> **EXERCISE GOAL**: Could you report every line of the listing below that holds the word "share"?

> **DATASET EXCERPT**:

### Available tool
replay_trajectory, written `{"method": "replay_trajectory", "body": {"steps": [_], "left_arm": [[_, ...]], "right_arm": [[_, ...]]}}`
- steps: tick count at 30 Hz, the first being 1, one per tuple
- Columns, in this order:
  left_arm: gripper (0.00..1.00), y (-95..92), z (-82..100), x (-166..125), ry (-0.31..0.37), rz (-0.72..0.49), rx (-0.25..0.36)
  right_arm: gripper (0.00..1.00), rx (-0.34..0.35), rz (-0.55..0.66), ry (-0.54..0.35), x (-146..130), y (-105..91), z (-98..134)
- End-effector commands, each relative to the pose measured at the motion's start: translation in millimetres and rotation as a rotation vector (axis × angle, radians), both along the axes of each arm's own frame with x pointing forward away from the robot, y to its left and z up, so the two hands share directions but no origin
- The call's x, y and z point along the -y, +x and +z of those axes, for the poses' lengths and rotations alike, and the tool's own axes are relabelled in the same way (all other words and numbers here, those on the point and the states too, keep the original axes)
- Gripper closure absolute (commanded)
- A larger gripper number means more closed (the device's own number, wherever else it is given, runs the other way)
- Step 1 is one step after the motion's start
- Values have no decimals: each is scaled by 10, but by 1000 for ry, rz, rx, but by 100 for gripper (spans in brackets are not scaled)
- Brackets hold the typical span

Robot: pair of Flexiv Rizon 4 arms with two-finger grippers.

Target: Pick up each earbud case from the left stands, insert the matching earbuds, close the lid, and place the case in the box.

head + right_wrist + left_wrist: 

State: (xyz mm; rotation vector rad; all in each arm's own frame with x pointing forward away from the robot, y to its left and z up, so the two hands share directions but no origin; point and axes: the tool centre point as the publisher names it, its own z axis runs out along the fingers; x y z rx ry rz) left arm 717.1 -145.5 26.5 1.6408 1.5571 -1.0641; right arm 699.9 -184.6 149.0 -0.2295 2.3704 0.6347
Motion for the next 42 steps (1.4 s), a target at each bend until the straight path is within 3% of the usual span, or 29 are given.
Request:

> **REPLY TO THE EXERCISE**:
- End-effector commands, each relative to the pose measured at the motion's start: translation in millimetres and rotation as a rotation vector (axis × angle, radians), both along the axes of each arm's own frame with x pointing forward away from the robot, y to its left and z up, so the two hands share directions but no origin
State: (xyz mm; rotation vector rad; all in each arm's own frame with x pointing forward away from the robot, y to its left and z up, so the two hands share directions but no origin; point and axes: the tool centre point as the publisher names it, its own z axis runs out along the fingers; x y z rx ry rz) left arm 717.1 -145.5 26.5 1.6408 1.5571 -1.0641; right arm 699.9 -184.6 149.0 -0.2295 2.3704 0.6347

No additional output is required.